About this task >>
Type out each entry exactly.

Records for this exercise Block Start

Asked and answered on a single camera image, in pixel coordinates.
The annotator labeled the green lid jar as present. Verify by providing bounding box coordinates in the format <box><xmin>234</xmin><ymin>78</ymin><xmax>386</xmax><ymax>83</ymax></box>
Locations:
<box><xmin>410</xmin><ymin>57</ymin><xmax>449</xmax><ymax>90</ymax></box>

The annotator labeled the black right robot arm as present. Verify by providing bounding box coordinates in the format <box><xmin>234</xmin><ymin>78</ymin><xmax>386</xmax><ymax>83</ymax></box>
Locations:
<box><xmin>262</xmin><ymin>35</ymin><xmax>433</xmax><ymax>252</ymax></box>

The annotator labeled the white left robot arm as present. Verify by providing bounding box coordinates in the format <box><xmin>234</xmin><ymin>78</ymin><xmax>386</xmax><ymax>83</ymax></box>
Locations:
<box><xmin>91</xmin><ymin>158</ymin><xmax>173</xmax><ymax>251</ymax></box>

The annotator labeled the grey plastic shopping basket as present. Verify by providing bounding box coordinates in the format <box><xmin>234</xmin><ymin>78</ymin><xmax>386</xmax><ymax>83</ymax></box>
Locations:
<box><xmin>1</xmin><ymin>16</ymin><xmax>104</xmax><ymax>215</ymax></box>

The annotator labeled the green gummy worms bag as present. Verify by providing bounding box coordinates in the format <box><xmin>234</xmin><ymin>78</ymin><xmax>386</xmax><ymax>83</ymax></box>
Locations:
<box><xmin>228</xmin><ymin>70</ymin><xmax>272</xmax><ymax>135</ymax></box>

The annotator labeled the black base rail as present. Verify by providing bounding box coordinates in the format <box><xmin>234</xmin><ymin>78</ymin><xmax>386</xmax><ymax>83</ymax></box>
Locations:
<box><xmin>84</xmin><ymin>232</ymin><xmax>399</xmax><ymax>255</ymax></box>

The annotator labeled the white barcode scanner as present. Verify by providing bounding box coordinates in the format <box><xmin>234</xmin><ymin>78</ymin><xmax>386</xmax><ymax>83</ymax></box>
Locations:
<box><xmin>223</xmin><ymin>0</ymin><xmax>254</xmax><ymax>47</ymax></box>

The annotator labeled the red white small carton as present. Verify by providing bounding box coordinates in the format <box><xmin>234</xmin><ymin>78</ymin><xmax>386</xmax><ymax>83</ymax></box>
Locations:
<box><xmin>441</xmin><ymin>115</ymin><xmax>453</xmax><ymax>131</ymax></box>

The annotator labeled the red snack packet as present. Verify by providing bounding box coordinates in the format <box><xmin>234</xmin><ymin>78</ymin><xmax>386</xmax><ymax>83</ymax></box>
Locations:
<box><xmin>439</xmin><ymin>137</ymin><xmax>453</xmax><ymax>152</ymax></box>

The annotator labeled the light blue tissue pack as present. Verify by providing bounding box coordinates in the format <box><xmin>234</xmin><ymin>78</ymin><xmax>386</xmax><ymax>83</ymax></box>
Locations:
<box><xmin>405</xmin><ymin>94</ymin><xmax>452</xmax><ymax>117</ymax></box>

Records for this exercise Block End

Problem solution >>
Asked and answered on a single camera image, in pixel coordinates.
The annotator labeled the green lid jar as present. Verify by providing bounding box coordinates in the format <box><xmin>234</xmin><ymin>78</ymin><xmax>386</xmax><ymax>83</ymax></box>
Locations:
<box><xmin>410</xmin><ymin>57</ymin><xmax>449</xmax><ymax>90</ymax></box>

The annotator labeled the black right robot arm as present. Verify by providing bounding box coordinates in the format <box><xmin>234</xmin><ymin>78</ymin><xmax>386</xmax><ymax>83</ymax></box>
Locations:
<box><xmin>262</xmin><ymin>35</ymin><xmax>433</xmax><ymax>252</ymax></box>

The annotator labeled the white left robot arm as present. Verify by providing bounding box coordinates in the format <box><xmin>234</xmin><ymin>78</ymin><xmax>386</xmax><ymax>83</ymax></box>
Locations:
<box><xmin>91</xmin><ymin>158</ymin><xmax>173</xmax><ymax>251</ymax></box>

The annotator labeled the grey plastic shopping basket as present. Verify by providing bounding box coordinates in the format <box><xmin>234</xmin><ymin>78</ymin><xmax>386</xmax><ymax>83</ymax></box>
Locations:
<box><xmin>1</xmin><ymin>16</ymin><xmax>104</xmax><ymax>215</ymax></box>

The annotator labeled the green gummy worms bag as present. Verify by providing bounding box coordinates in the format <box><xmin>234</xmin><ymin>78</ymin><xmax>386</xmax><ymax>83</ymax></box>
Locations:
<box><xmin>228</xmin><ymin>70</ymin><xmax>272</xmax><ymax>135</ymax></box>

The annotator labeled the black base rail as present. Verify by providing bounding box coordinates in the format <box><xmin>234</xmin><ymin>78</ymin><xmax>386</xmax><ymax>83</ymax></box>
Locations:
<box><xmin>84</xmin><ymin>232</ymin><xmax>399</xmax><ymax>255</ymax></box>

The annotator labeled the white barcode scanner as present. Verify by providing bounding box coordinates in the format <box><xmin>234</xmin><ymin>78</ymin><xmax>386</xmax><ymax>83</ymax></box>
Locations:
<box><xmin>223</xmin><ymin>0</ymin><xmax>254</xmax><ymax>47</ymax></box>

The annotator labeled the red white small carton as present. Verify by providing bounding box coordinates in the format <box><xmin>234</xmin><ymin>78</ymin><xmax>386</xmax><ymax>83</ymax></box>
Locations:
<box><xmin>441</xmin><ymin>115</ymin><xmax>453</xmax><ymax>131</ymax></box>

The annotator labeled the red snack packet as present. Verify by providing bounding box coordinates in the format <box><xmin>234</xmin><ymin>78</ymin><xmax>386</xmax><ymax>83</ymax></box>
Locations:
<box><xmin>439</xmin><ymin>137</ymin><xmax>453</xmax><ymax>152</ymax></box>

The annotator labeled the light blue tissue pack as present. Verify by providing bounding box coordinates in the format <box><xmin>234</xmin><ymin>78</ymin><xmax>386</xmax><ymax>83</ymax></box>
Locations:
<box><xmin>405</xmin><ymin>94</ymin><xmax>452</xmax><ymax>117</ymax></box>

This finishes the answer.